**Exercise aim**
Below are records with pictures. Transcribe exactly, and only, the lines from the line with "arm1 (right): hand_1" to the line with "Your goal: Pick", both ends included, but not the pictures.

**Data**
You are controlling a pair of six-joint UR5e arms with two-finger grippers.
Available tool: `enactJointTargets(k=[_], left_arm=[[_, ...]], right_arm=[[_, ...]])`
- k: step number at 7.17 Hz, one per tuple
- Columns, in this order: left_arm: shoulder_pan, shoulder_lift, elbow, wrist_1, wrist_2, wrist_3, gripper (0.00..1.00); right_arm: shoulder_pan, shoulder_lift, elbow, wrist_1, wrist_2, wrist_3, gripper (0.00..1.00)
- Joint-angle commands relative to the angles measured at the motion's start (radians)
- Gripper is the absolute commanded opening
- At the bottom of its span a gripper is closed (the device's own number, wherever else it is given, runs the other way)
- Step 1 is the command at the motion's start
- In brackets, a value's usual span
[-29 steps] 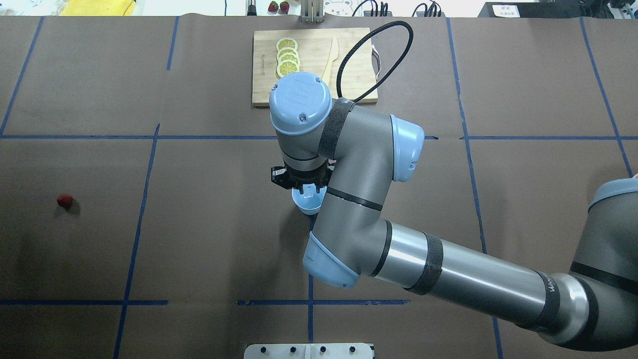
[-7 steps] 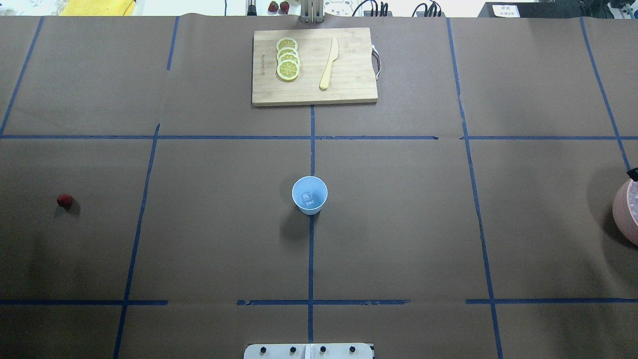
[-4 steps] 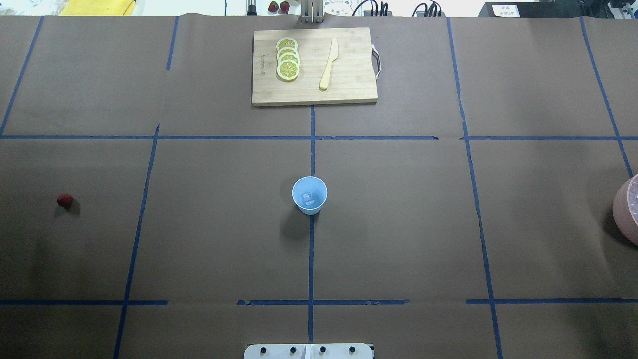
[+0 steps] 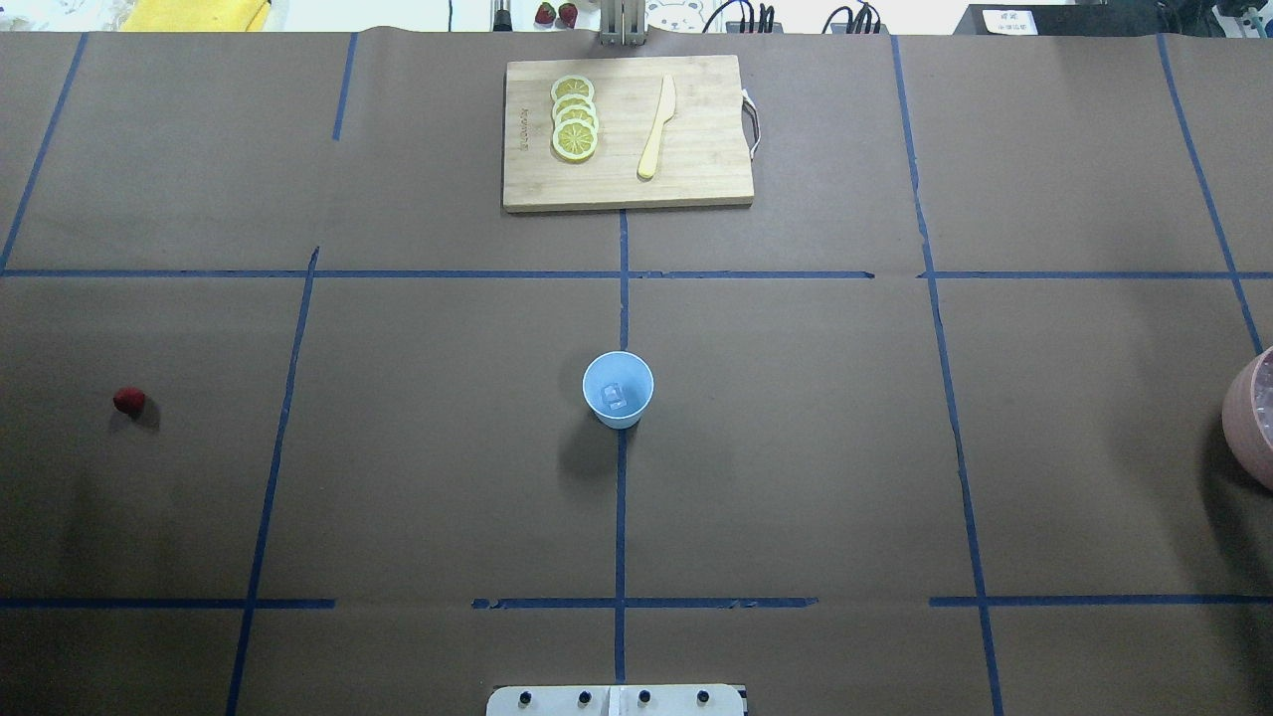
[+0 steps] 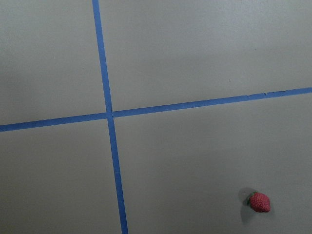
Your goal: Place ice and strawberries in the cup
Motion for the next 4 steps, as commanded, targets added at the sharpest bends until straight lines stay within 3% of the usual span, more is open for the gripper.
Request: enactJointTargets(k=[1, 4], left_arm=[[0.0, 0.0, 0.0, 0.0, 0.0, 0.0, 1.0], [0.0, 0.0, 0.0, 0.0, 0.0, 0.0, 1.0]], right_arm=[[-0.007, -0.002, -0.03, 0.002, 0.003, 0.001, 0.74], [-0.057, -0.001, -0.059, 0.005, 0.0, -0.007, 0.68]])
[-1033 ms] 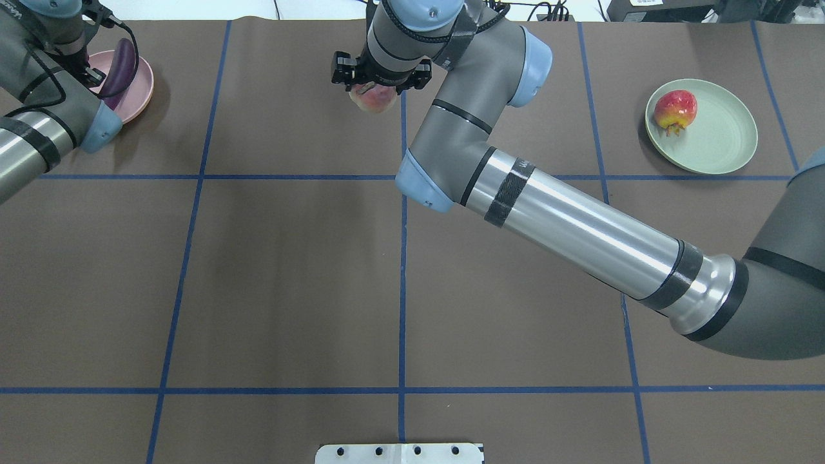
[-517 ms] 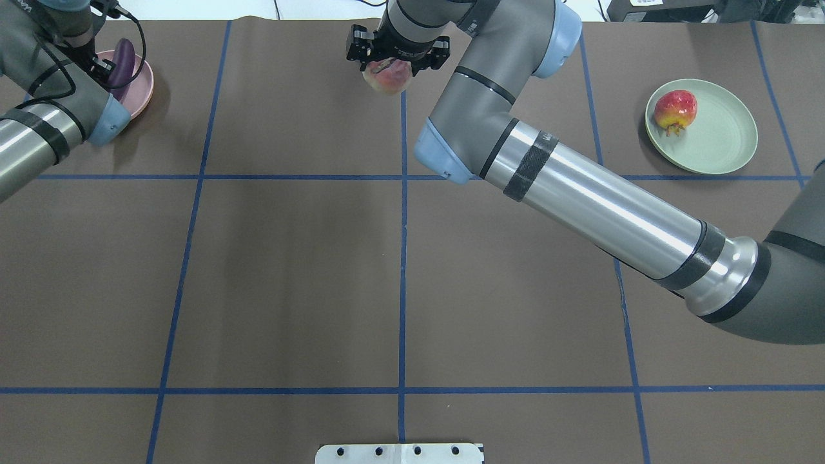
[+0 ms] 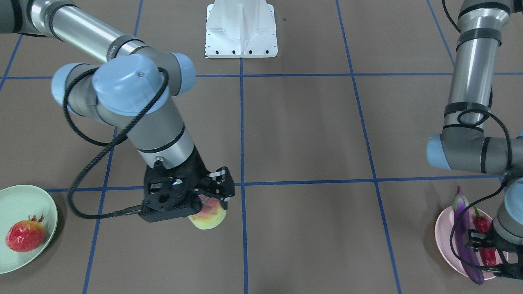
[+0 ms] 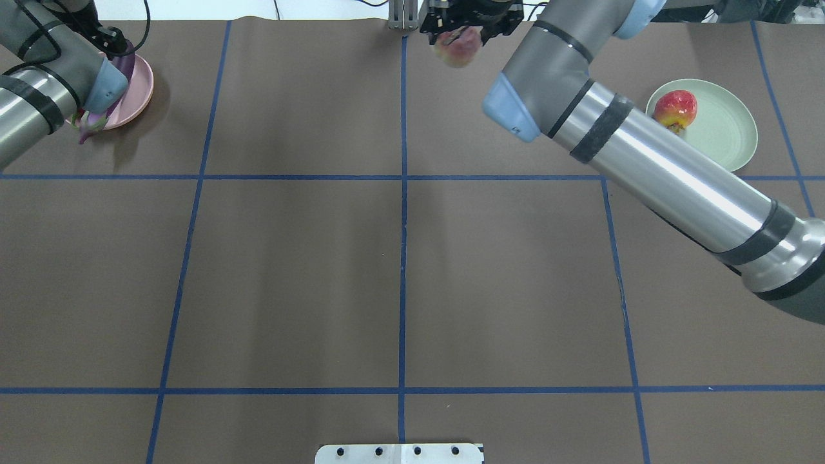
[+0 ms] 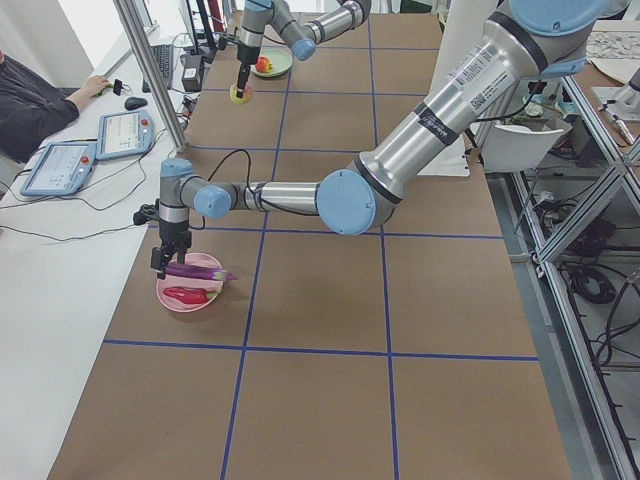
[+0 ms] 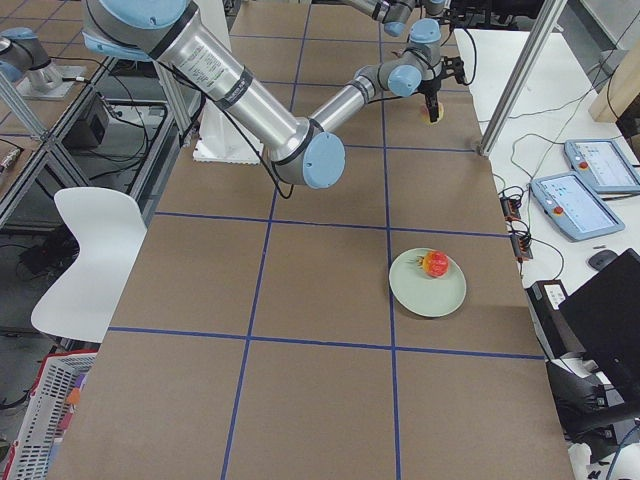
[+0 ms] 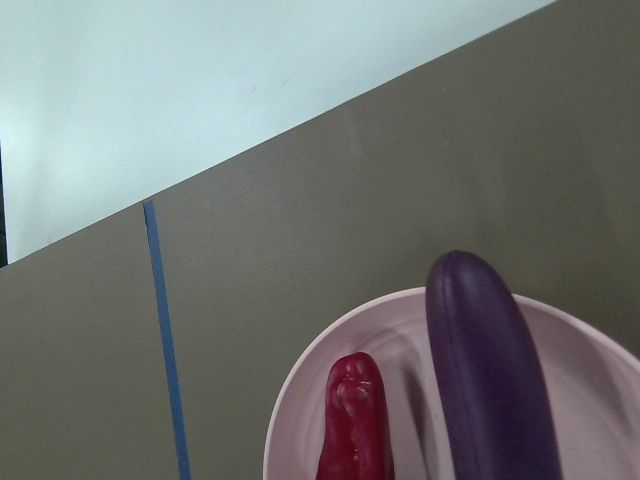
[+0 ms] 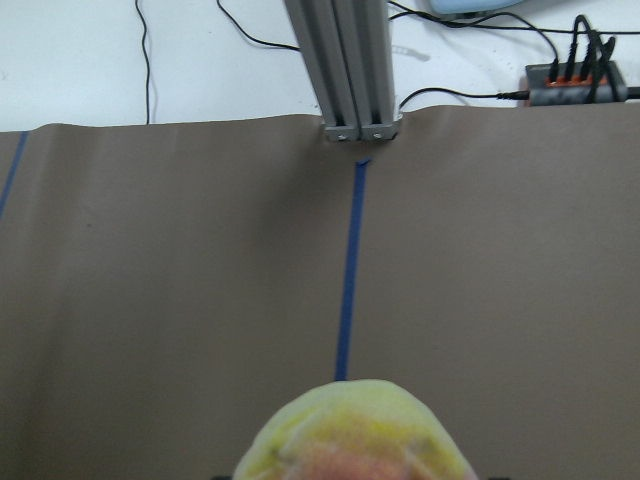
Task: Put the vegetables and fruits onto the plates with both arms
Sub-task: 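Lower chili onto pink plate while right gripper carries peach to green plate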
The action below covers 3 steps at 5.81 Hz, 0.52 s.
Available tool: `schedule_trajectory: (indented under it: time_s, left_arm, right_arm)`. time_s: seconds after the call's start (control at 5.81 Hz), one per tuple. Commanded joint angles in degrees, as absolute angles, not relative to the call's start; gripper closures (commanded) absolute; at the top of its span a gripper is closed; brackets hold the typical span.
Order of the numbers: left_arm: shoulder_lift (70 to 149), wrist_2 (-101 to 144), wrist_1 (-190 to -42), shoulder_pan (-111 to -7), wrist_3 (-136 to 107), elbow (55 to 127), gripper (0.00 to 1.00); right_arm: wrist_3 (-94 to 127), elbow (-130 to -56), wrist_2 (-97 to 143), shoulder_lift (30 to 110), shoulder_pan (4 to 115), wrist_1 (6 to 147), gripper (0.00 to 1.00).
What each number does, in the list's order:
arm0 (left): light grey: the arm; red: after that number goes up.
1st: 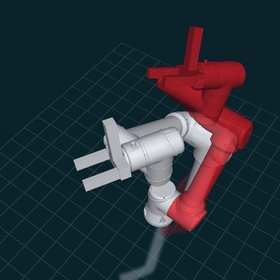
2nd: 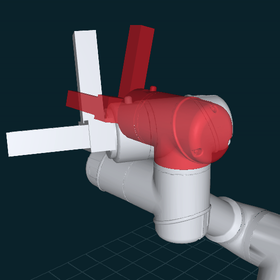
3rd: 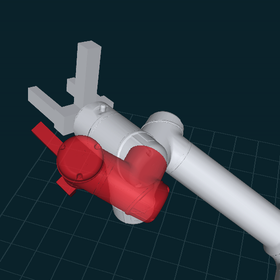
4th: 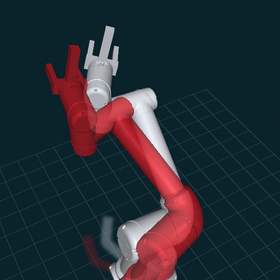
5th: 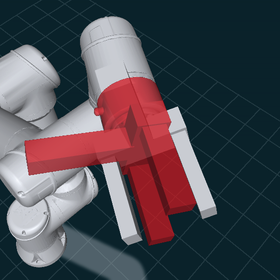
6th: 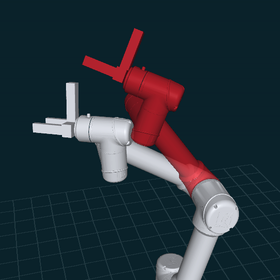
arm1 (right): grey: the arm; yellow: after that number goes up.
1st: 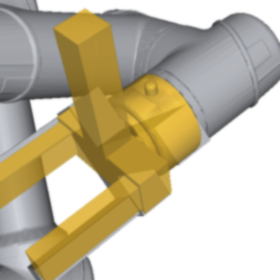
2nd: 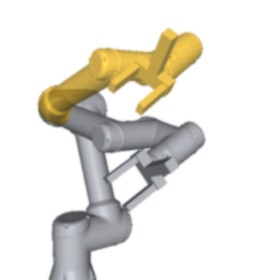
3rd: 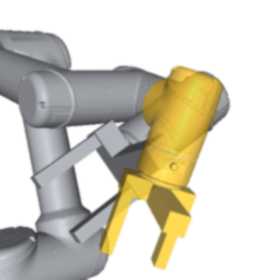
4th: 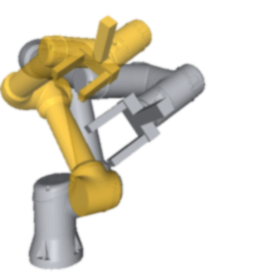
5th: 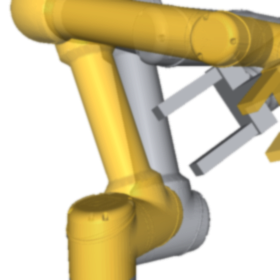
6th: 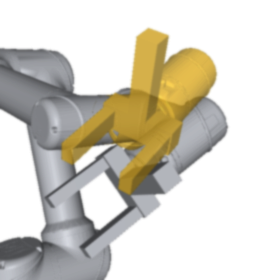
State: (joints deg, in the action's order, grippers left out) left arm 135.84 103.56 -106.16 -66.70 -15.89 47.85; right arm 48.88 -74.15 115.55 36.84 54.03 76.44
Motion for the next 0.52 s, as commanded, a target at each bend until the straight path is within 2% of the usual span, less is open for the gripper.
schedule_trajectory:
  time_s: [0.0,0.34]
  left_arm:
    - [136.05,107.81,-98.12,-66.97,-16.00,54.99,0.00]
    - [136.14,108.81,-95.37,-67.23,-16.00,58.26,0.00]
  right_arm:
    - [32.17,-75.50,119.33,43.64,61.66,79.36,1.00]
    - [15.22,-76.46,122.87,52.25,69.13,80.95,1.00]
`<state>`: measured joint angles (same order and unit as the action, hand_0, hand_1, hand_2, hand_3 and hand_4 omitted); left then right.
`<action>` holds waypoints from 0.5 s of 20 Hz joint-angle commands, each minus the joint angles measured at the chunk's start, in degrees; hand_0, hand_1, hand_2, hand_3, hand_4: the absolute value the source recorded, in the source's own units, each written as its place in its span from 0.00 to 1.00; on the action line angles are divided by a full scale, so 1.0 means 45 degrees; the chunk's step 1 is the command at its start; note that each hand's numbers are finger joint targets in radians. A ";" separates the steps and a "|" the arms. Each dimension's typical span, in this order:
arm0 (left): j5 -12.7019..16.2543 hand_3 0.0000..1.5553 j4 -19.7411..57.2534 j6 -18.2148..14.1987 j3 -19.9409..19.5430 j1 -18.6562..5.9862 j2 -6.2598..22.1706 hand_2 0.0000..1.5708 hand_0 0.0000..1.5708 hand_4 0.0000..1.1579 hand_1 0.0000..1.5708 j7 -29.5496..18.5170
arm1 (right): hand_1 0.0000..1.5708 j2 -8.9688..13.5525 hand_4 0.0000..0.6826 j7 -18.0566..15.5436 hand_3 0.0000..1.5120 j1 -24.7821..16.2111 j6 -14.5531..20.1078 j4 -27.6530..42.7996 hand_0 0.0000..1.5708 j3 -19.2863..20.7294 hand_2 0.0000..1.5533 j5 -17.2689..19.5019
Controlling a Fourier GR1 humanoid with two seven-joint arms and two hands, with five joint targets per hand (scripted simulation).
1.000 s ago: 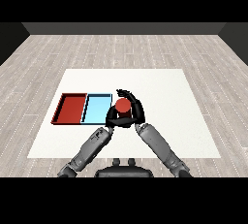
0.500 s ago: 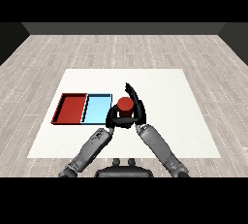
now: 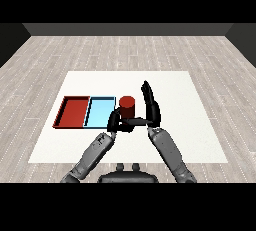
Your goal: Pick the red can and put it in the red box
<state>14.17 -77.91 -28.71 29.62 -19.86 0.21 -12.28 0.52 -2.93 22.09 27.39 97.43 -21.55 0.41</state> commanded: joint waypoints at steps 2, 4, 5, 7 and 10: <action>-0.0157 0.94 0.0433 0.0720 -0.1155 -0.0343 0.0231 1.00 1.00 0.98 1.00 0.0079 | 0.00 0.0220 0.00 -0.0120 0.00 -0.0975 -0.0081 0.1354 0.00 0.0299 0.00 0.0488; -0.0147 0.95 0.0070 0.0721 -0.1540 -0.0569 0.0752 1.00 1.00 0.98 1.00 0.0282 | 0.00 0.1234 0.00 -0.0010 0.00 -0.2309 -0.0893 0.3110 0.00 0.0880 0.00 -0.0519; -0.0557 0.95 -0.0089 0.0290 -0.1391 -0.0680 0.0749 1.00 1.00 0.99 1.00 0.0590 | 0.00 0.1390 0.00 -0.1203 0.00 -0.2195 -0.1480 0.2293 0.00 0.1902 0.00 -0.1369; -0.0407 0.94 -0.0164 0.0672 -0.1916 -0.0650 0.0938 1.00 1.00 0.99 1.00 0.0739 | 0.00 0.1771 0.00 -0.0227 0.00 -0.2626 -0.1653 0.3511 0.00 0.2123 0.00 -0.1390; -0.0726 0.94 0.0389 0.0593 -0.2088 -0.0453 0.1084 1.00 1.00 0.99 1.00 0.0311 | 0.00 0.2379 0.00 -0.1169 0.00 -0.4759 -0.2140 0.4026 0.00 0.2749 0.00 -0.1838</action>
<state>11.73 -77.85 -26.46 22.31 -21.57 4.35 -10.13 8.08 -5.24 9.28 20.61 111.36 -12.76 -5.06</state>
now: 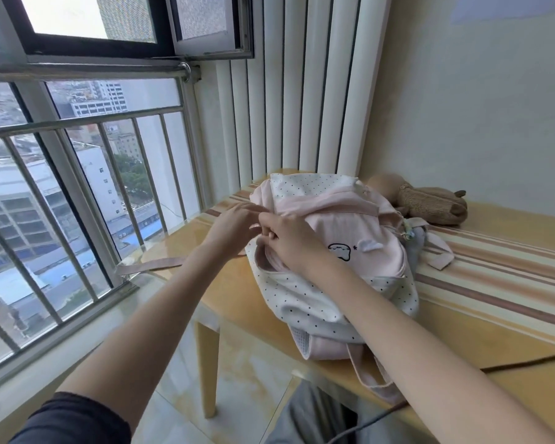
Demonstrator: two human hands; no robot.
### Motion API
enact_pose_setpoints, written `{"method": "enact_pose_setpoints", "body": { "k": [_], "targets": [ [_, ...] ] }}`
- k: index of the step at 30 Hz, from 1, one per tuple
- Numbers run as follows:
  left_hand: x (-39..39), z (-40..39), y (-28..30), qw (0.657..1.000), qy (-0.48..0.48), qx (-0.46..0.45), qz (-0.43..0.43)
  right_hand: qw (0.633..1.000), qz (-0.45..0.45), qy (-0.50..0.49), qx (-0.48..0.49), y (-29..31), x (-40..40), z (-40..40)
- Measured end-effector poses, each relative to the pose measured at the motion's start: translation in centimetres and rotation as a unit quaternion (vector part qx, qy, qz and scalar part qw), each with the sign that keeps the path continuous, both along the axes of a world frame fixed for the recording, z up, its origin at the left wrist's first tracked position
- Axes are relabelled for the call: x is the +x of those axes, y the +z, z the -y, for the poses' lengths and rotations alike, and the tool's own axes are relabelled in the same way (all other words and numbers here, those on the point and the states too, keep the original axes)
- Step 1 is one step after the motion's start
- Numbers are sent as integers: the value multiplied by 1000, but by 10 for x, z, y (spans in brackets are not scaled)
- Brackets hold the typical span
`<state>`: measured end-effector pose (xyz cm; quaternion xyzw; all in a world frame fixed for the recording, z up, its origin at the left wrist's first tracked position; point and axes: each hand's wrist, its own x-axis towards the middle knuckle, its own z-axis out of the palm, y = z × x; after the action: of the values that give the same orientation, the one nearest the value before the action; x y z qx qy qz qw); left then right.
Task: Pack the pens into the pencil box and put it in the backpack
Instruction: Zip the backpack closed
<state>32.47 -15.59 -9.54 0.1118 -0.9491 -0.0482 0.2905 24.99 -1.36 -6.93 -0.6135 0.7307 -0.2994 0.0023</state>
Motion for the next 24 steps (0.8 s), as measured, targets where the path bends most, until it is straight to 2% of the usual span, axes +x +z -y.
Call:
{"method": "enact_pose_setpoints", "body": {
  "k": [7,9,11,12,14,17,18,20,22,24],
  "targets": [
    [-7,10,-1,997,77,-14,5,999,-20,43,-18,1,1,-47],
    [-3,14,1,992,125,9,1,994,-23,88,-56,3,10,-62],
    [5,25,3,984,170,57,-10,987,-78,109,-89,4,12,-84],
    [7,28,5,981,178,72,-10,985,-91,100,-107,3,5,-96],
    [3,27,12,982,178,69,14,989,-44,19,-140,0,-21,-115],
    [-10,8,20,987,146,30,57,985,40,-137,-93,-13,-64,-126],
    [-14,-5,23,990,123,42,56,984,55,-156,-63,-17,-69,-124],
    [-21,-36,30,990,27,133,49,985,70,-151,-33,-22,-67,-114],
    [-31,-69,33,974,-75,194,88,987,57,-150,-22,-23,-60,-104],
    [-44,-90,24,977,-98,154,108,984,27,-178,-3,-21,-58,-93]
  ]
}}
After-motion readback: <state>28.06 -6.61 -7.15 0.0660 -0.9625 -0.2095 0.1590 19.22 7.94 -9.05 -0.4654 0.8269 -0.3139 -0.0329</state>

**Your solution**
arm1 (right): hand_1 0.0000..1.5708 j2 -8.9688..13.5525 hand_4 0.0000..0.6826 j7 -18.0566..15.5436 hand_3 0.0000..1.5120 j1 -24.7821..16.2111 j6 -14.5531..20.1078 j4 -27.6530..42.7996 hand_0 0.0000..1.5708 j3 -19.2863..20.7294 hand_2 0.0000..1.5533 j5 -17.2689..19.5019
Controlling a Fourier GR1 humanoid with two seven-joint arms and two hands, with five joint targets per hand (scripted simulation).
1.000 s ago: 
0.500 s ago: 
now: 
Your goal: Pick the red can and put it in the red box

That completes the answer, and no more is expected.